- _Task objective_
Print exactly those lines that run from the beginning of the data to the line bearing "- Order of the", inclusive.

** Data block follows **

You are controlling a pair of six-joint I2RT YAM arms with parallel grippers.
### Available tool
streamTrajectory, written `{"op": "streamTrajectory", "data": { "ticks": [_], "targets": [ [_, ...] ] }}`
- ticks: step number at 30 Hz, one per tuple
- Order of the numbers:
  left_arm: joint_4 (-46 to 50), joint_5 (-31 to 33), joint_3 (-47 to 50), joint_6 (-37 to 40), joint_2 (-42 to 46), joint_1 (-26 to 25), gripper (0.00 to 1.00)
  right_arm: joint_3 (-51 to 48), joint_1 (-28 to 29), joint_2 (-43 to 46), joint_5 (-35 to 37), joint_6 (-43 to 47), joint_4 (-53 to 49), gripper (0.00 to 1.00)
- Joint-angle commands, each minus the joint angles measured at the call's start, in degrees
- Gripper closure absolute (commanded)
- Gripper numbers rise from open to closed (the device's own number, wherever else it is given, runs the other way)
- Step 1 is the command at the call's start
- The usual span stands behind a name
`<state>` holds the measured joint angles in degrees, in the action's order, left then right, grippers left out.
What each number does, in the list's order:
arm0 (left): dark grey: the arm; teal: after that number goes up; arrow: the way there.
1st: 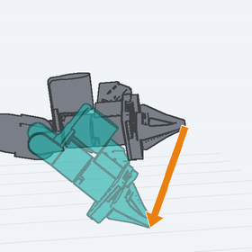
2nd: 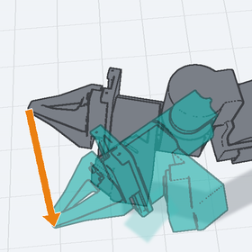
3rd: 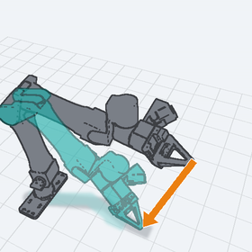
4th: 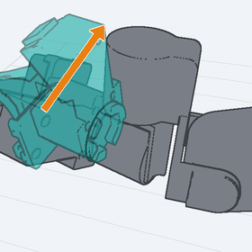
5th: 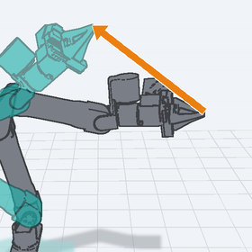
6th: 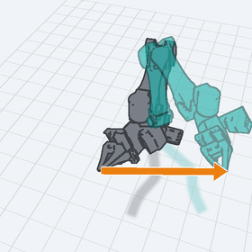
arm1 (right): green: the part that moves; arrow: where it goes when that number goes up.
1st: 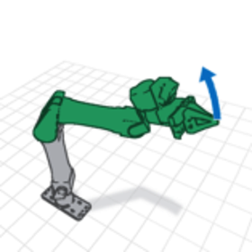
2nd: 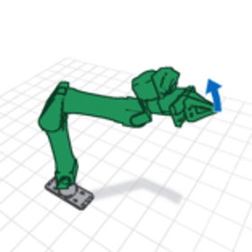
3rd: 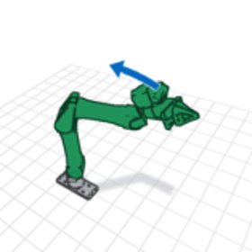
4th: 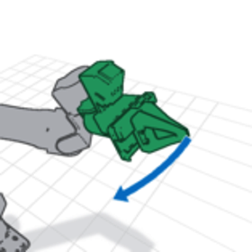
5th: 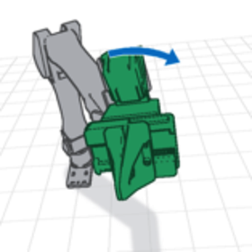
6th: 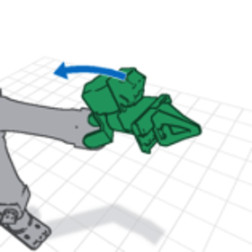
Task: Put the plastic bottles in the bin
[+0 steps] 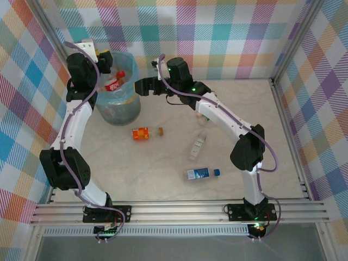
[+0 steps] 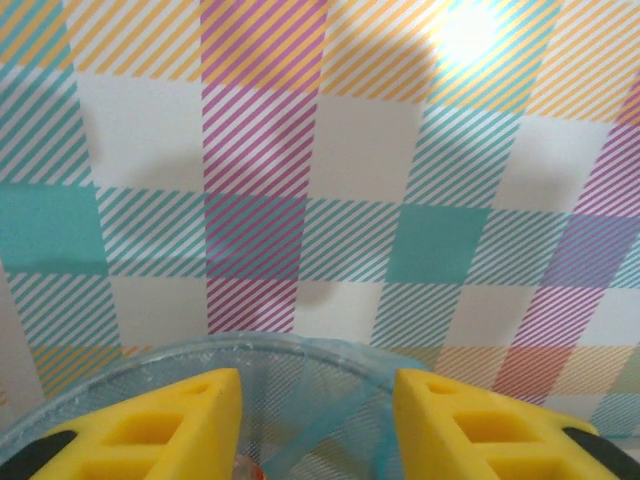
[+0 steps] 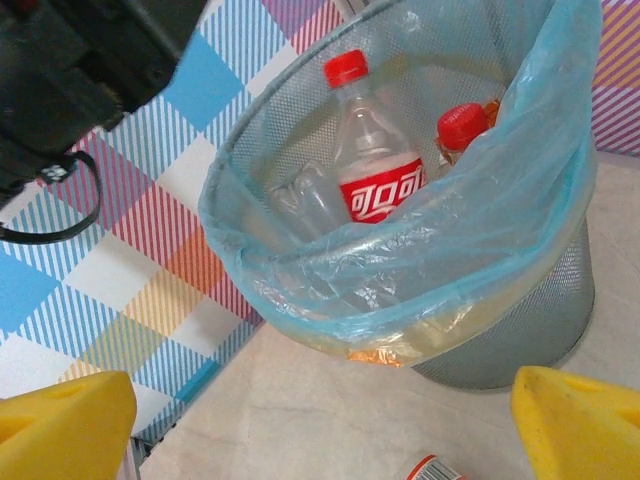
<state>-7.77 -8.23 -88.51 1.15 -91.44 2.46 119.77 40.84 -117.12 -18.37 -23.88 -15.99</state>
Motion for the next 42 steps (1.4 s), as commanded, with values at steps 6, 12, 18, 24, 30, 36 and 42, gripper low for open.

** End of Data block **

- _Result for this exercise_
You are controlling a pair of six-joint I2RT YAM arms with parallel grippers.
### Available tool
streamTrajectory, written `{"op": "streamTrajectory", "data": { "ticks": [_], "targets": [ [_, ...] ] }}`
- ticks: step number at 30 Hz, one per tuple
- Order of the numbers:

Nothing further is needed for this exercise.